Work request: Using the data below, copy out all lines with the word "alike".

Records:
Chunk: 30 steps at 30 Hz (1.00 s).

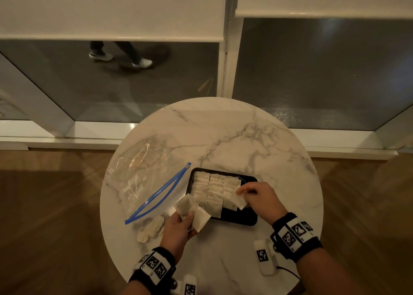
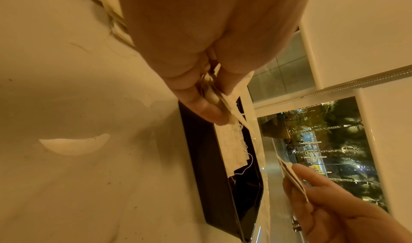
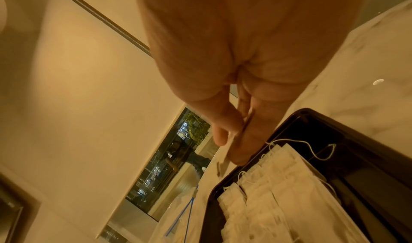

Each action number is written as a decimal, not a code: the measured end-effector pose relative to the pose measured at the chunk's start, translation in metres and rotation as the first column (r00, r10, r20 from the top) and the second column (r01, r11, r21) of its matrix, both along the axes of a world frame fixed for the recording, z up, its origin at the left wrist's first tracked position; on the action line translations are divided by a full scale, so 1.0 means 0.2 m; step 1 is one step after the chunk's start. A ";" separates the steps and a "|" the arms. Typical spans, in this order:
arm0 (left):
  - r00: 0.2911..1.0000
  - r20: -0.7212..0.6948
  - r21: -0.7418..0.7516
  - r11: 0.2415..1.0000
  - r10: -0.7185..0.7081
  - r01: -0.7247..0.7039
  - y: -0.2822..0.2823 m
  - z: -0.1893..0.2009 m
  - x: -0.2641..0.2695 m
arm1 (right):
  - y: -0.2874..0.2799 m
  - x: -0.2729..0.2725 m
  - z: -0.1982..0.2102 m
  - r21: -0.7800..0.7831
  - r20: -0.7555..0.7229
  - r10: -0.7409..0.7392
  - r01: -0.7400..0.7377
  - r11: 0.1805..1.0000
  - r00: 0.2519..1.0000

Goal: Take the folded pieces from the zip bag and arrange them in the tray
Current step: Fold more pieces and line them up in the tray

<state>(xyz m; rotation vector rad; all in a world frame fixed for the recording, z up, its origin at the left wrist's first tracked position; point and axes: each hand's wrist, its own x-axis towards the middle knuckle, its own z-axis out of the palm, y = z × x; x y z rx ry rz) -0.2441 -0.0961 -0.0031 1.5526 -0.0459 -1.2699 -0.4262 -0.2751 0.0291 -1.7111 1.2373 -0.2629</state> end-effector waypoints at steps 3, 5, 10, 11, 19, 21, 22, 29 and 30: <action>1.000 0.002 0.005 1.000 0.004 -0.004 -0.01 0.00 0.00 | -0.01 0.02 0.02 0.000 -0.026 0.021 -0.021 1.000 0.999; 1.000 0.008 0.007 1.000 0.003 -0.003 -0.01 0.00 0.00 | -0.01 0.02 0.03 -0.029 -0.017 0.037 -0.037 0.999 0.999; 1.000 0.013 0.001 1.000 0.002 -0.002 -0.02 -0.01 0.00 | -0.04 0.03 0.01 0.031 -0.035 0.060 -0.058 0.998 0.998; 1.000 0.013 0.002 1.000 0.003 -0.003 -0.02 -0.01 0.00 | -0.04 0.04 -0.01 0.017 -0.074 0.062 -0.061 0.998 0.995; 1.000 0.023 0.001 1.000 0.004 -0.004 -0.02 -0.02 0.00 | -0.04 0.11 -0.11 0.014 -0.325 0.261 -0.272 0.962 0.909; 1.000 0.020 0.000 1.000 0.010 -0.010 -0.02 -0.02 0.00 | -0.04 0.14 -0.15 0.030 -0.364 0.296 -0.306 0.951 0.883; 1.000 0.018 -0.001 1.000 0.013 -0.013 -0.02 -0.02 0.00 | -0.05 0.15 -0.17 0.042 -0.378 0.311 -0.319 0.947 0.872; 1.000 0.024 -0.001 1.000 0.014 -0.014 -0.03 -0.02 0.01 | -0.08 0.21 -0.26 0.055 -0.423 0.345 -0.356 0.933 0.838; 1.000 0.027 0.001 1.000 0.014 -0.014 -0.03 -0.02 0.01 | -0.08 0.21 -0.27 0.052 -0.423 0.340 -0.353 0.934 0.840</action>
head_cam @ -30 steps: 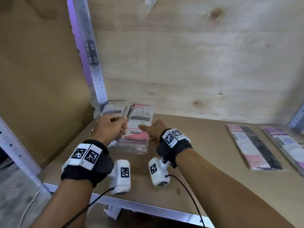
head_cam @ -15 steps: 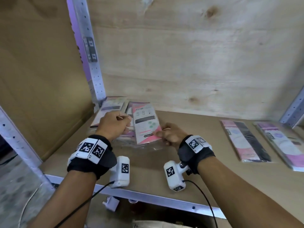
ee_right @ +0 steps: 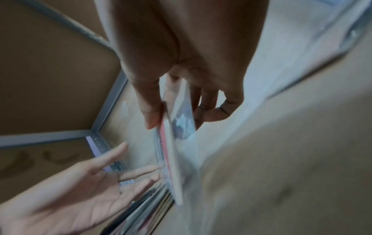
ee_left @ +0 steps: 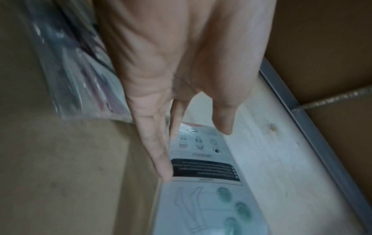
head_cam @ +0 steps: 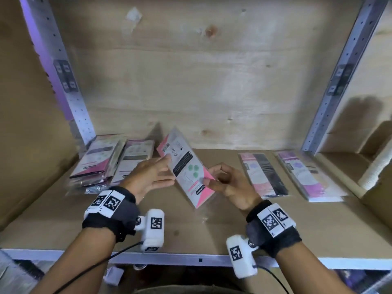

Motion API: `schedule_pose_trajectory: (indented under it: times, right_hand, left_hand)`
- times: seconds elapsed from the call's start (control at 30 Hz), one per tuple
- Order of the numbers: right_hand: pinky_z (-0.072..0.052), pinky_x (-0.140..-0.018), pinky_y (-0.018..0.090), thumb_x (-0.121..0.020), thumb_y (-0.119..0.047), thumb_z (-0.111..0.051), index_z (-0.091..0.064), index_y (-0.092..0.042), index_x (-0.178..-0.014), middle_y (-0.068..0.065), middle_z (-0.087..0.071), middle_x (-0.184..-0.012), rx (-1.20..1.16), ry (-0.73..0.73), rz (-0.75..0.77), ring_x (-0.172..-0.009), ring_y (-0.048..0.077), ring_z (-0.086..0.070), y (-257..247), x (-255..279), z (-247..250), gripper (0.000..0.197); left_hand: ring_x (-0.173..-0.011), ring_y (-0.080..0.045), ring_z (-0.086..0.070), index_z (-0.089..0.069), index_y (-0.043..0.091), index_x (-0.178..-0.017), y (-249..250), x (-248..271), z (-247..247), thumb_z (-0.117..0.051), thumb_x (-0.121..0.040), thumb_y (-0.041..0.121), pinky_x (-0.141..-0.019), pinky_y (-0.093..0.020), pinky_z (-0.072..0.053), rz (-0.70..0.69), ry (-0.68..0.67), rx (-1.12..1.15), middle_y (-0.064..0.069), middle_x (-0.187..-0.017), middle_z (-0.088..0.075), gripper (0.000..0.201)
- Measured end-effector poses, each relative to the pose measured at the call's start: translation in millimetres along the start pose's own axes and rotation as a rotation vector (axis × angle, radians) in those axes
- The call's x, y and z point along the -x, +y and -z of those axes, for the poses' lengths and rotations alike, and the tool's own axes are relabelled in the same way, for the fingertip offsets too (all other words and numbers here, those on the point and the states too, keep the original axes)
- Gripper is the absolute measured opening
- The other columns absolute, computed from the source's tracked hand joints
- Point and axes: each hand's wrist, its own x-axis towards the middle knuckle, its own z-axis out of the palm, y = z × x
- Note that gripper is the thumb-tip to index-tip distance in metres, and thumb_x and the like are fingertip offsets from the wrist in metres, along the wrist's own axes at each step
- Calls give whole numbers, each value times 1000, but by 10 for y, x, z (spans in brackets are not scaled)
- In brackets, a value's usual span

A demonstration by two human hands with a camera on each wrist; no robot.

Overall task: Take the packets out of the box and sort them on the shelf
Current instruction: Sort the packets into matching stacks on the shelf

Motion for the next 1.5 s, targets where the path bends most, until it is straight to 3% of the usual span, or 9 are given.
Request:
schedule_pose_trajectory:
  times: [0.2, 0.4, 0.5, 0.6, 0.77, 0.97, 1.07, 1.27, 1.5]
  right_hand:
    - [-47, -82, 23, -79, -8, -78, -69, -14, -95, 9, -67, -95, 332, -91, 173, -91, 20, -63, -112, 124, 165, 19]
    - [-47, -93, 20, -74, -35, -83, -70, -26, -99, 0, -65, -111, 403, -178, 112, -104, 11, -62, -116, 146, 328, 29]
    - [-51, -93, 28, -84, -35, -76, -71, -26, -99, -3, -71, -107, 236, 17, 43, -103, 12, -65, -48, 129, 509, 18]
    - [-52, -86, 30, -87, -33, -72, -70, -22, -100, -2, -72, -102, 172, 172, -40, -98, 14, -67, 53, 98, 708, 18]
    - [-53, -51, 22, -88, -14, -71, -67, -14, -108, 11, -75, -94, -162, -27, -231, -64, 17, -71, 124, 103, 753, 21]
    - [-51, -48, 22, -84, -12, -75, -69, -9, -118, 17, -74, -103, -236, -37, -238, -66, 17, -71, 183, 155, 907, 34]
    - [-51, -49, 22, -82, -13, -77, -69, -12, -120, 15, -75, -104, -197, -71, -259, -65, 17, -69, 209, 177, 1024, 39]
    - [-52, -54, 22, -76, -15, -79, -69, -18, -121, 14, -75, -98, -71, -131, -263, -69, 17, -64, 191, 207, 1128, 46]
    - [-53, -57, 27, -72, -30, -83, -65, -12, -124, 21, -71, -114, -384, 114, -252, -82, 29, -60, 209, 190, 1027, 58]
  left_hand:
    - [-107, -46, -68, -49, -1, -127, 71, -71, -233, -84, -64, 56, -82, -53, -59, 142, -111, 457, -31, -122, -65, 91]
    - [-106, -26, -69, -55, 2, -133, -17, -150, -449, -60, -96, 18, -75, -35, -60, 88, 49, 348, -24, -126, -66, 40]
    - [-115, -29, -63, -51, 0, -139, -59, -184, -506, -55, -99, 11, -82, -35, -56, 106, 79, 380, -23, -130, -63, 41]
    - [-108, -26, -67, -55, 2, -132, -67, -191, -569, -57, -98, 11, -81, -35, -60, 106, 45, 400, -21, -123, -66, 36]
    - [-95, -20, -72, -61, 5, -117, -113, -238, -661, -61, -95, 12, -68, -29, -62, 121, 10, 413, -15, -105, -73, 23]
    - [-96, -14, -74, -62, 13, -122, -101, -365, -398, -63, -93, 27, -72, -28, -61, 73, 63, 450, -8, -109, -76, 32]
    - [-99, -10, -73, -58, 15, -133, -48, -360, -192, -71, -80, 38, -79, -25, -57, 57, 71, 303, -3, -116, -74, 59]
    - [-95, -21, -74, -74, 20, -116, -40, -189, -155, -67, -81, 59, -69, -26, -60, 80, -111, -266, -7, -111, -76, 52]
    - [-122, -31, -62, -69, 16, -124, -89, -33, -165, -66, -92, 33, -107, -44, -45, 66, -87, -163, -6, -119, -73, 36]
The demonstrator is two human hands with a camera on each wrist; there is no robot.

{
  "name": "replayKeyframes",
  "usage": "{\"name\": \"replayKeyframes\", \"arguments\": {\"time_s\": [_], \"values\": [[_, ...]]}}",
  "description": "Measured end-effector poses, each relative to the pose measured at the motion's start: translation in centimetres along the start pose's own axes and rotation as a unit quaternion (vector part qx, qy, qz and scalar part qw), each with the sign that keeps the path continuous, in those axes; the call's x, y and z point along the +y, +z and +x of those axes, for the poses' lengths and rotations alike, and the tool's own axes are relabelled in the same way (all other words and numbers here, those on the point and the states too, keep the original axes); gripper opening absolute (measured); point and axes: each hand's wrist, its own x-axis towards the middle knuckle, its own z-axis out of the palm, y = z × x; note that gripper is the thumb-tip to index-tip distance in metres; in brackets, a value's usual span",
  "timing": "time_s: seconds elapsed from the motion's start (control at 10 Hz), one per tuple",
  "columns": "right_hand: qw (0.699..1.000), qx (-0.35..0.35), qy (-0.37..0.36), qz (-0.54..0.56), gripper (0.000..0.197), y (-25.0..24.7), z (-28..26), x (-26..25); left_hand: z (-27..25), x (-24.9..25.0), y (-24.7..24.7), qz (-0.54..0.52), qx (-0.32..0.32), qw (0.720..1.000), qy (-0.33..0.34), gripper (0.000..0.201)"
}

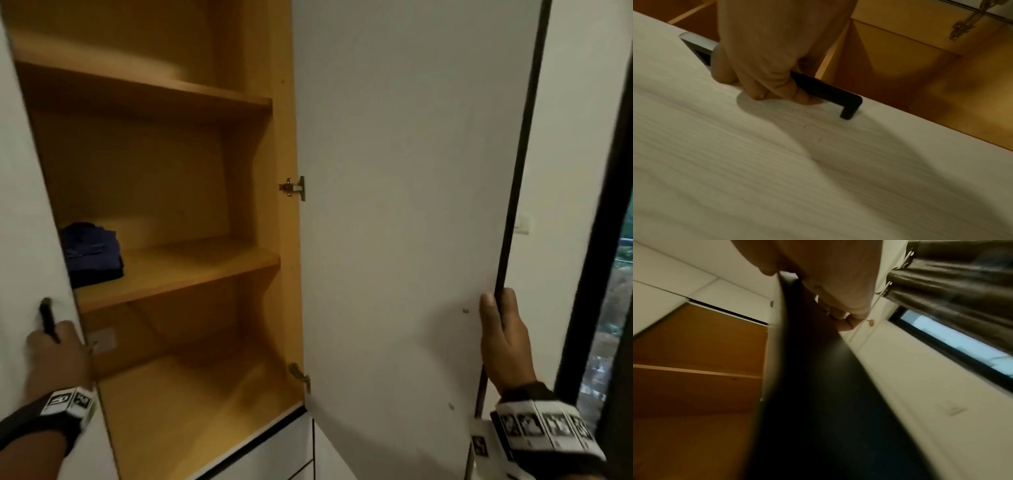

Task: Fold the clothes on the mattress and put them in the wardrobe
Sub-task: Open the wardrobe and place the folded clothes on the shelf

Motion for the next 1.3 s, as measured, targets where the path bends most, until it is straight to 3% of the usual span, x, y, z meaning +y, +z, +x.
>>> {"name": "replayKeyframes", "arguments": {"time_s": [0.1,0.2,0.3,0.4,0.6,0.7,0.8,0.9,1.0,1.1,1.2,1.3], "values": [[0.995,-0.054,-0.051,0.072,0.057,3.4,-4.4,-3.6,-0.7,-0.5,-1.2,-0.001,-0.023,1.0,-0.015,0.045],[0.979,-0.125,-0.147,0.064,0.028,8.8,-8.2,-9.0,-0.4,-0.6,-1.0,-0.022,-0.041,0.999,-0.023,0.055],[0.948,-0.256,-0.189,-0.009,0.02,15.7,-10.6,-12.7,-0.3,-1.6,-0.7,-0.012,-0.022,0.999,0.023,0.067],[0.923,-0.331,-0.194,-0.011,0.029,23.7,-11.8,-15.6,-0.4,-2.0,-1.5,-0.062,-0.051,0.996,0.035,0.055],[0.909,-0.286,-0.288,-0.1,0.032,38.2,-12.6,-16.7,-2.4,-4.8,-1.6,-0.235,-0.075,0.965,0.085,0.028],[0.884,-0.358,-0.271,-0.127,0.042,41.8,-12.0,-17.8,-3.7,-5.6,-1.6,-0.378,-0.111,0.919,-0.011,0.028],[0.869,-0.4,-0.256,-0.14,0.056,44.1,-11.5,-18.4,-3.5,-6.0,-1.4,-0.378,-0.127,0.917,-0.033,0.053],[0.879,-0.388,-0.247,-0.129,0.063,46.2,-11.4,-18.0,-2.9,-5.7,-0.2,-0.27,-0.104,0.957,-0.008,0.066],[0.896,-0.344,-0.26,-0.103,0.064,47.7,-11.9,-16.8,-3.0,-4.6,0.9,-0.196,-0.039,0.98,-0.017,0.062],[0.911,-0.288,-0.289,-0.059,0.064,48.6,-12.4,-15.6,-3.2,-4.1,2.6,-0.195,0.015,0.979,-0.057,0.058],[0.919,-0.247,-0.304,-0.046,0.066,50.3,-12.3,-15.4,-2.8,-4.4,4.3,-0.158,0.09,0.983,-0.033,0.051],[0.92,-0.233,-0.312,-0.051,0.056,50.7,-12.4,-15.3,-2.7,-4.4,5.5,-0.14,0.121,0.982,-0.023,0.048]]}}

Written solution:
- The call's x, y and z point along the -x, +y and -z of those axes, for the poses' lengths and rotations alike, and the tool's own axes are relabelled in the same way, for the fingertip offsets too (all other words and numbers here, those on the point and the states too, keep the original axes)
  "description": "Measured end-effector poses, each relative to the pose measured at the motion's start: translation in centimetres along the start pose's own axes and rotation as a unit quaternion (vector part qx, qy, qz and scalar part qw), each with the sign that keeps the path continuous, in those axes; the call's x, y and z point along the +y, +z and +x of those axes, for the poses' lengths and rotations alike, and the tool's own axes are relabelled in the same way (all other words and numbers here, those on the point and the states too, keep the original axes); gripper opening absolute (measured); point and axes: each hand's wrist, its own x-axis towards the middle knuckle, its own z-axis out of the palm, y = z × x; note that gripper is the thumb-tip to index-tip distance in metres; in brackets, a value's usual span",

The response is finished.